**Task objective:**
The answer must consist of the records below, repeated exactly.

+++

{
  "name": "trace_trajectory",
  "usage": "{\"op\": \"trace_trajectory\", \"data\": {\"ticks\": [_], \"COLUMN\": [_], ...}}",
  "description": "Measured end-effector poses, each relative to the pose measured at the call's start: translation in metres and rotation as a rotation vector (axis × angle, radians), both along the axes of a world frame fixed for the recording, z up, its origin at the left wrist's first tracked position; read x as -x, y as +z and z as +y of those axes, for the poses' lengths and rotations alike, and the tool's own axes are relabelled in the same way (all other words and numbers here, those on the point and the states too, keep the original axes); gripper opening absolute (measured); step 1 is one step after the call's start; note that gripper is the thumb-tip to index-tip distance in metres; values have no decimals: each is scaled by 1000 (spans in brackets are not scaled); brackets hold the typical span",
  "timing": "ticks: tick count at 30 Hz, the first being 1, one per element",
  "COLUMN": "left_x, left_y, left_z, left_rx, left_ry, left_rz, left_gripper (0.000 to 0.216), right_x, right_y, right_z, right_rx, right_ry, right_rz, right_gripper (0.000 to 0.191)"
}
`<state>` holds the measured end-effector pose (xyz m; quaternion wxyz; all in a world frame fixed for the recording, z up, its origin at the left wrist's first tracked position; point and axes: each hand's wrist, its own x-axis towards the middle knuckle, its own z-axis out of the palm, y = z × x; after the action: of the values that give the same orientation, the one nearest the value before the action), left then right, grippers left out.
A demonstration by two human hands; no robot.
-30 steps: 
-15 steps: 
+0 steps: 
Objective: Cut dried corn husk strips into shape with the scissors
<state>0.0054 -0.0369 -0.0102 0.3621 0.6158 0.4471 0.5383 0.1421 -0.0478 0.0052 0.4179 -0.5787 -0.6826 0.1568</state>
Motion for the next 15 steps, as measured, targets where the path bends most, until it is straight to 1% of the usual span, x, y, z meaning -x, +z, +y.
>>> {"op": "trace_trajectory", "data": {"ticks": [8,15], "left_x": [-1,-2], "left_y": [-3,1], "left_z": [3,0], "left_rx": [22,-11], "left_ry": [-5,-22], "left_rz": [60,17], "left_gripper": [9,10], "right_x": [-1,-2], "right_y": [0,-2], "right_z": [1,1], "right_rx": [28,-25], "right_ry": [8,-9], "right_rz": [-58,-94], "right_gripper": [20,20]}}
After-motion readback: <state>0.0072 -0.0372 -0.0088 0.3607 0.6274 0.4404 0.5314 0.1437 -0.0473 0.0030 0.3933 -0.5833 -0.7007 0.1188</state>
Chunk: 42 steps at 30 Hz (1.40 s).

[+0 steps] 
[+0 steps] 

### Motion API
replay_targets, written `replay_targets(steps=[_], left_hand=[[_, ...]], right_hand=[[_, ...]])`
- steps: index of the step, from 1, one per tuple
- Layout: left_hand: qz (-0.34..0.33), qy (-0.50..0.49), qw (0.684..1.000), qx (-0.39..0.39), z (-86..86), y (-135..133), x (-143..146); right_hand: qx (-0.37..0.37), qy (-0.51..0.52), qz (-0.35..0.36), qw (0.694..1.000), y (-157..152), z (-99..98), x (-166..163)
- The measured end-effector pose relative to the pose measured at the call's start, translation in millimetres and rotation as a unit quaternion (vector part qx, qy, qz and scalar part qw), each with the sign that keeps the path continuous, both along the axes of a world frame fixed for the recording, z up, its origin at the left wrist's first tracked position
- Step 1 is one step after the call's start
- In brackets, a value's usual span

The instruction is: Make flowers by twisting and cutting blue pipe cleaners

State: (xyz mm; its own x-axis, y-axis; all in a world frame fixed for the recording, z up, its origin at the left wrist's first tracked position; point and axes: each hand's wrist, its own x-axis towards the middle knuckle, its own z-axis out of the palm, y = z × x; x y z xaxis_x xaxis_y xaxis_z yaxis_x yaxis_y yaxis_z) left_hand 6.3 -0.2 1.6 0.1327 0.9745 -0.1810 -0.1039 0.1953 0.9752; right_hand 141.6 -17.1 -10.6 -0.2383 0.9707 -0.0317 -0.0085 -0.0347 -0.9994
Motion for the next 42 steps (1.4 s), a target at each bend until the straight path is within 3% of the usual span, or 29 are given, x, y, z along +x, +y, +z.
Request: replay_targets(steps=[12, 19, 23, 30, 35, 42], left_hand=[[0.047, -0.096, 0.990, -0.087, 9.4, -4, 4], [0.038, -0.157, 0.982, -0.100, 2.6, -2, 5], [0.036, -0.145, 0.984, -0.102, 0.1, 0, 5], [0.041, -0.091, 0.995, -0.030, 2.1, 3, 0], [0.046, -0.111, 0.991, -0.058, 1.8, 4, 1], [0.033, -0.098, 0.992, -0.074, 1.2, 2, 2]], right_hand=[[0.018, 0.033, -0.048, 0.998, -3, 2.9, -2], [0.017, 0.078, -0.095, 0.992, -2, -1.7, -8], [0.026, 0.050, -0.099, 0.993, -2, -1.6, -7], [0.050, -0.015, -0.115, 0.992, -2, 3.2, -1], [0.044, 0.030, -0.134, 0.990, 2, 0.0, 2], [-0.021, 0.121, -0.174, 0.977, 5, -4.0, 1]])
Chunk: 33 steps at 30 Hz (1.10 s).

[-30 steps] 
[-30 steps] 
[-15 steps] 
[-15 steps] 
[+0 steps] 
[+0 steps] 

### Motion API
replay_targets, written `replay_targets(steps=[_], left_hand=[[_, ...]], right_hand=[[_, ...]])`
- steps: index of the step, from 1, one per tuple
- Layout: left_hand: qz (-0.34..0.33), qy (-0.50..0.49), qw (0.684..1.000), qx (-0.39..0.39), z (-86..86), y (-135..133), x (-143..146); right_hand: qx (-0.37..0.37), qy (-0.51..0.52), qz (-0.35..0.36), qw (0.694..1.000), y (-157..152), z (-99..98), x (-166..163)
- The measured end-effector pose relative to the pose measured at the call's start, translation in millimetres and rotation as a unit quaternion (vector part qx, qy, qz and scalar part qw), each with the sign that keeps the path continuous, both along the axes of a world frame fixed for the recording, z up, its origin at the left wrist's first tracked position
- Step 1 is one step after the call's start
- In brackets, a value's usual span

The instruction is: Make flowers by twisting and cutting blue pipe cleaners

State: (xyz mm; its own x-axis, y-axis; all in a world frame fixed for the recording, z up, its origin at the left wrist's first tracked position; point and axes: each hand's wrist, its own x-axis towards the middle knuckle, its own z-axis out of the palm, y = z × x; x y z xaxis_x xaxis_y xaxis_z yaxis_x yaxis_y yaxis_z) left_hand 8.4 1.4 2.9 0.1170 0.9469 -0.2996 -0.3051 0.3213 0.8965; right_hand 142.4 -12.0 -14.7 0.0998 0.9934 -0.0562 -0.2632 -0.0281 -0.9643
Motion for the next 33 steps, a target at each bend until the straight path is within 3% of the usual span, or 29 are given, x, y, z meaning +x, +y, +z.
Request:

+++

**Result of the exercise:**
{
  "name": "trace_trajectory",
  "usage": "{\"op\": \"trace_trajectory\", \"data\": {\"ticks\": [_], \"COLUMN\": [_], ...}}",
  "description": "Measured end-effector poses, each relative to the pose measured at the call's start: translation in metres and rotation as a rotation vector (axis × angle, radians), both along the axes of a world frame fixed for the recording, z up, its origin at the left wrist's first tracked position; read x as -x, y as +z and z as +y of those axes, for the poses' lengths and rotations alike, and the tool's own axes are relabelled in the same way (all other words and numbers here, those on the point and the states too, keep the original axes); gripper opening absolute (measured); step 1 is one step after the call's start; note that gripper is the thumb-tip to index-tip distance in metres; values have no decimals: each is scaled by 1000 (spans in brackets are not scaled); brackets hold the typical span",
  "timing": "ticks: tick count at 30 Hz, the first being 1, one per element",
  "COLUMN": "left_x, left_y, left_z, left_rx, left_ry, left_rz, left_gripper (0.000 to 0.216), right_x, right_y, right_z, right_rx, right_ry, right_rz, right_gripper (0.000 to 0.191)"
}
`<state>` holds the measured end-effector pose (xyz m; quaternion wxyz; all in a world frame fixed for the recording, z up, its origin at the left wrist's first tracked position; point and axes: each hand's wrist, its own x-axis towards the middle knuckle, its own z-axis out of the palm, y = z × x; after the action: of the values that give the same orientation, the one nearest the value before the action), left then right, grippers left out.
A demonstration by two human hands; no robot.
-30 steps: 
-15 steps: 
+0 steps: 
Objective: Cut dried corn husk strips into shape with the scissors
<state>0.0054 -0.0369 -0.0102 0.3621 0.6158 0.4471 0.5383 0.1421 -0.0478 0.0052 0.4179 -0.5787 -0.6826 0.1568</state>
Motion for the next 15 steps, as measured, targets where the path bends most, until it is straight to 1% of the usual span, x, y, z meaning -x, +z, +y.
>>> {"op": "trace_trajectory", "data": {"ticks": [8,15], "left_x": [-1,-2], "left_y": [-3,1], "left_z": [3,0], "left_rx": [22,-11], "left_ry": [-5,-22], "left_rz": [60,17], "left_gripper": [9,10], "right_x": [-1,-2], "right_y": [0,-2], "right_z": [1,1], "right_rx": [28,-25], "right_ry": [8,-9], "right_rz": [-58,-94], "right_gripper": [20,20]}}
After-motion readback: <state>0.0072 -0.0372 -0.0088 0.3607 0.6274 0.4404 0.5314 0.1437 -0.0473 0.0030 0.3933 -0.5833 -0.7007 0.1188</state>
Chunk: 42 steps at 30 Hz (1.40 s).

[+0 steps] 
[+0 steps] 

### Motion API
replay_targets, written `replay_targets(steps=[_], left_hand=[[_, ...]], right_hand=[[_, ...]])`
- steps: index of the step, from 1, one per tuple
- Layout: left_hand: qz (-0.34..0.33), qy (-0.50..0.49), qw (0.684..1.000), qx (-0.39..0.39), z (-86..86), y (-135..133), x (-143..146); right_hand: qx (-0.37..0.37), qy (-0.51..0.52), qz (-0.35..0.36), qw (0.694..1.000), y (-157..152), z (-99..98), x (-166..163)
- The measured end-effector pose relative to the pose measured at the call's start, translation in millimetres and rotation as a unit quaternion (vector part qx, qy, qz and scalar part qw), each with the sign that keeps the path continuous, both along the axes of a world frame fixed for the recording, z up, its origin at the left wrist's first tracked position
- Step 1 is one step after the call's start
- In brackets, a value's usual span

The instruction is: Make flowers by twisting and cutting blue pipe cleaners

State: (xyz mm; its own x-axis, y-axis; all in a world frame fixed for the recording, z up, its origin at the left wrist's first tracked position; point and axes: each hand's wrist, its own x-axis towards the middle knuckle, its own z-axis out of the palm, y = z × x; x y z xaxis_x xaxis_y xaxis_z yaxis_x yaxis_y yaxis_z) left_hand 6.3 -0.2 1.6 0.1327 0.9745 -0.1810 -0.1039 0.1953 0.9752; right_hand 141.6 -17.1 -10.6 -0.2383 0.9707 -0.0317 -0.0085 -0.0347 -0.9994
Motion for the next 42 steps (1.4 s), a target at each bend until the straight path is within 3% of the usual span, or 29 are given, x, y, z along +x, +y, +z.
Request: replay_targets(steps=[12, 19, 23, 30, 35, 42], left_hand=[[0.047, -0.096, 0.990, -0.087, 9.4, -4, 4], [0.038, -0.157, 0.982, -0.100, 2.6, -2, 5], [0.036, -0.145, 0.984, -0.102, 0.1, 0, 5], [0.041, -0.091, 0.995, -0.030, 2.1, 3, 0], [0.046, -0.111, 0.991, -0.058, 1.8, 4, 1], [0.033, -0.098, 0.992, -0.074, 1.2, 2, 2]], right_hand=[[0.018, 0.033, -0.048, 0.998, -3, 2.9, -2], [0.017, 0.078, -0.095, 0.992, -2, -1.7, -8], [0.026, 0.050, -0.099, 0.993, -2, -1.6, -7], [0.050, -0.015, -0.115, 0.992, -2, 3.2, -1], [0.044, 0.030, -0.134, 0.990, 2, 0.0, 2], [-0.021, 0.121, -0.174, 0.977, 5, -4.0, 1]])
Chunk: 33 steps at 30 Hz (1.10 s).

[-30 steps] 
[-30 steps] 
[-15 steps] 
[-15 steps] 
[+0 steps] 
[+0 steps] 

### Motion API
replay_targets, written `replay_targets(steps=[_], left_hand=[[_, ...]], right_hand=[[_, ...]])`
- steps: index of the step, from 1, one per tuple
- Layout: left_hand: qz (-0.34..0.33), qy (-0.50..0.49), qw (0.684..1.000), qx (-0.39..0.39), z (-86..86), y (-135..133), x (-143..146); right_hand: qx (-0.37..0.37), qy (-0.51..0.52), qz (-0.35..0.36), qw (0.694..1.000), y (-157..152), z (-99..98), x (-166..163)
- The measured end-effector pose relative to the pose measured at the call's start, translation in millimetres and rotation as a unit quaternion (vector part qx, qy, qz and scalar part qw), each with the sign that keeps the path continuous, both along the axes of a world frame fixed for the recording, z up, its origin at the left wrist's first tracked position
- Step 1 is one step after the call's start
- In brackets, a value's usual span

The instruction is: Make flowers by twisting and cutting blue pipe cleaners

State: (xyz mm; its own x-axis, y-axis; all in a world frame fixed for the recording, z up, its origin at the left wrist's first tracked position; point and axes: each hand's wrist, its own x-axis towards the middle knuckle, its own z-axis out of the palm, y = z × x; x y z xaxis_x xaxis_y xaxis_z yaxis_x yaxis_y yaxis_z) left_hand 8.4 1.4 2.9 0.1170 0.9469 -0.2996 -0.3051 0.3213 0.8965; right_hand 142.4 -12.0 -14.7 0.0998 0.9934 -0.0562 -0.2632 -0.0281 -0.9643
Motion for the next 33 steps, a target at each bend until the straight path is within 3% of the usual span, or 29 are given, x, y, z meaning +x, +y, +z.
Request:

The answer, as written, is complete.